Description:

Morton Dietz was born and raised in Trenton, NJ, where his father owned a jewelry store. He graduated from the Wharton School of Finance and Commerce in 1942. He enlisted in the US Navy Reserve on June 25, 1942. While training as a midshipman at the Merchant Marine Cadet Corps School, he was assigned to duty aboard the SS John Drayton. On April 21, 1943, in the Indian Ocean south of Madagascar, German U-boats sunk the SS John Drayton. Deitz and twenty-three other survivors escaped aboard a lifeboat designed for twelve.   When they were rescued after thirty days at sea, only five remained alive.

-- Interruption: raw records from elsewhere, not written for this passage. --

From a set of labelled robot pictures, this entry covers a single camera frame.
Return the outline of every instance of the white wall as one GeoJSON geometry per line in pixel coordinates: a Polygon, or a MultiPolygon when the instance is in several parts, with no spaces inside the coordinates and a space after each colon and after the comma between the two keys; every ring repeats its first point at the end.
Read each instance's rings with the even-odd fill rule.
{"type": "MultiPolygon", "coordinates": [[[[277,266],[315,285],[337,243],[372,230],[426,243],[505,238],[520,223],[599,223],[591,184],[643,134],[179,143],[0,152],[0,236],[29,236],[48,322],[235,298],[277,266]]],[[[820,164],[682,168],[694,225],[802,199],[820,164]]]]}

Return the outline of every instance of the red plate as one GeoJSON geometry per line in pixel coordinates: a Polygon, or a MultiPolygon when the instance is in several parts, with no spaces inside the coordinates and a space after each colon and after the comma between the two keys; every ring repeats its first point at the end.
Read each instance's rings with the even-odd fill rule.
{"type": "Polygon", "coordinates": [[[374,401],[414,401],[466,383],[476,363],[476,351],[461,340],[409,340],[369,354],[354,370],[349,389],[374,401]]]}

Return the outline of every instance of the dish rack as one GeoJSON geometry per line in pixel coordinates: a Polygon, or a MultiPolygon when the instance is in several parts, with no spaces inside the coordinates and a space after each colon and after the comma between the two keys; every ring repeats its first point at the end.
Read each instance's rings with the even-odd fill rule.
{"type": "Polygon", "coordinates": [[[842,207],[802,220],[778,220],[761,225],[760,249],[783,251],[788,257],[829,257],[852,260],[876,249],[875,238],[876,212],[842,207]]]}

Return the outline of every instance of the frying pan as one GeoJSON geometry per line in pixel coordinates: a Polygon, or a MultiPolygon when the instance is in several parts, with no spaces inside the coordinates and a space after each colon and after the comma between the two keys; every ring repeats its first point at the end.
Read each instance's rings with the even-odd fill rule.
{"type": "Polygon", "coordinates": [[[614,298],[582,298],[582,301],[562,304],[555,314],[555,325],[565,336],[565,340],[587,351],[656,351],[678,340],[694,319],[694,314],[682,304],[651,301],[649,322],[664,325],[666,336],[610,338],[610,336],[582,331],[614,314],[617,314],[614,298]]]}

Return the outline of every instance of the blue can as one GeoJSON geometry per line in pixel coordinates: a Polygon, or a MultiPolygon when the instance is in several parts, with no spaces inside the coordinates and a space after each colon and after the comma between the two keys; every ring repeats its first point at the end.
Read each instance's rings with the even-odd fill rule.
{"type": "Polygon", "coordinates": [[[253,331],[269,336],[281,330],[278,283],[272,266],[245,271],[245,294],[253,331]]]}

After recovering in Durban, South Africa, for two months, Deitz was returned to the United States, though physical and mental results of the ordeal would affect him severely for the rest of his life. He was tapped to participate in the Third War Loan cross-country bond drive tour in the Fall of 1943, along with Boatswain's Mate Ward L. Gemmer, Medal of Honor recipient Sergeant John Basilone, of Raritan, NJ, Machinist's Mate Robert J. Croak, Sergeant Schiller Cohen and celebrities Gene Lockhart, Virginia Grey and John Garfield. After the war, Deitz was deprived of his veteran's status since the US Navy claimed he was technically part of the Merchant Marine (whose members did not win recognition as veterans until 1988) at the time of the sinking. He spent many decades trying to rectify this injustice. Deitz worked as both a CPA and an IRS agent before graduating from the Rutgers School of Law in Newark in 1955. He practiced as an attorney in Princeton and Trenton and served as first chairman of the New Jersey State Bar Association Section on Taxation.